The development of effective treatments for Crohn's disease has been hampered by the lack of animal models that faithfully reproduce one of its most distinctive features: creeping fat, the abnormal growth of fatty tissue around inflamed intestines. This pathological fat accumulation may drive disease progression, yet researchers have struggled to study it mechanistically without appropriate experimental systems.
Using TNBS-induced colitis in rats, investigators successfully generated mesocolic adipose hyperplasia that closely mirrors human creeping fat morphology and molecular signatures. The model demonstrated that only animals with severe colonoscopic inflammation scores (above 7 out of 9) developed significant fat hyperplasia, establishing a clear correlation between intestinal inflammation severity and adipose tissue pathology. Molecular analysis revealed upregulation of key inflammatory cytokines including IL-1β, IL-6, and TNF-α, alongside increased expression of pathogen-recognition receptors TLR2, matching patterns observed in human Crohn's disease.

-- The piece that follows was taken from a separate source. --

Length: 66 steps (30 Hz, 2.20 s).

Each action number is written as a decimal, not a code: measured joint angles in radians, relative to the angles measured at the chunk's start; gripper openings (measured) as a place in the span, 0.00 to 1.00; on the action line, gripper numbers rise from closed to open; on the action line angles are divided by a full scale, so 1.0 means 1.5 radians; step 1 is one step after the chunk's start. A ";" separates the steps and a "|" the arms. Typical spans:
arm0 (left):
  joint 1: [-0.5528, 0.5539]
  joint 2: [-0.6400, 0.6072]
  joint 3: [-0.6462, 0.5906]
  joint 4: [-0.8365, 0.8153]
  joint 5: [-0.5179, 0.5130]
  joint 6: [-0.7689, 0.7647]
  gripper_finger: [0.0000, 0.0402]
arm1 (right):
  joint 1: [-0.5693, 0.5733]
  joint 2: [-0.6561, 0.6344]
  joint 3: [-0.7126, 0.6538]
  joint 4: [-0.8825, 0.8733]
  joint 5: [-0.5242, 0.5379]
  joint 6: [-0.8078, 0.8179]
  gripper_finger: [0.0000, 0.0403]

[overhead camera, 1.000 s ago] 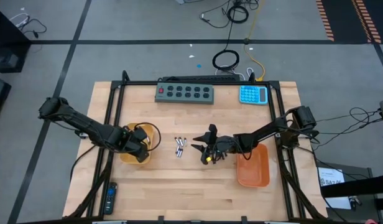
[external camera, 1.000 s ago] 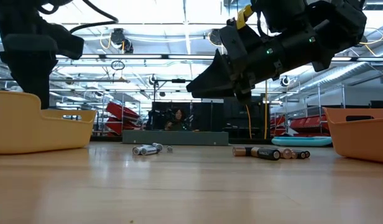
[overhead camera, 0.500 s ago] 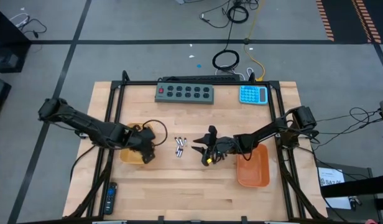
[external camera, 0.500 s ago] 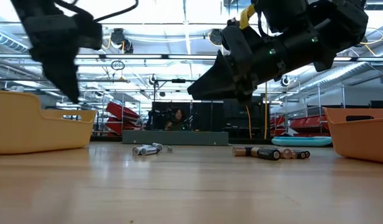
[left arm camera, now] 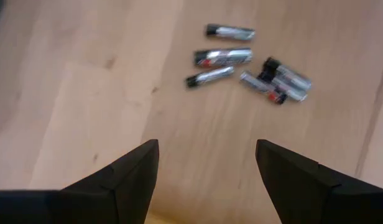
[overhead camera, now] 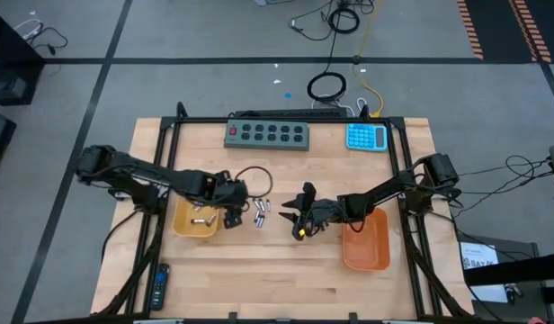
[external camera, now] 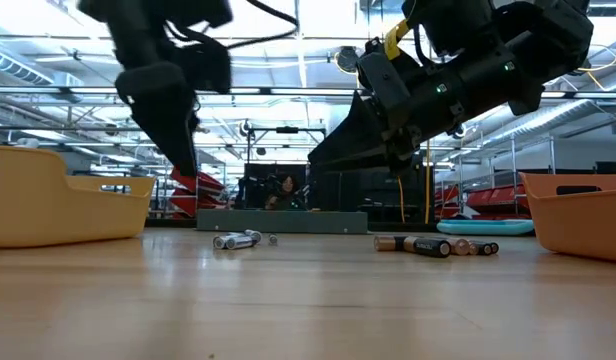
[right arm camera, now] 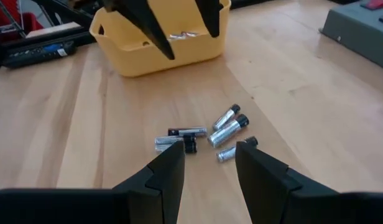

This represents a significant methodological advance for inflammatory bowel disease research. Previous animal models largely failed to recapitulate the creeping fat phenotype, limiting investigation into how this adipose tissue dysfunction contributes to disease chronicity and treatment resistance. The strong correlation between inflammation severity and fat hyperplasia suggests these processes are mechanistically linked rather than coincidental. For therapeutic development, this model provides a crucial platform for testing interventions targeting the fat-inflammation axis in Crohn's disease, potentially opening new treatment avenues beyond current immunosuppressive approaches that often prove inadequate for long-term disease control.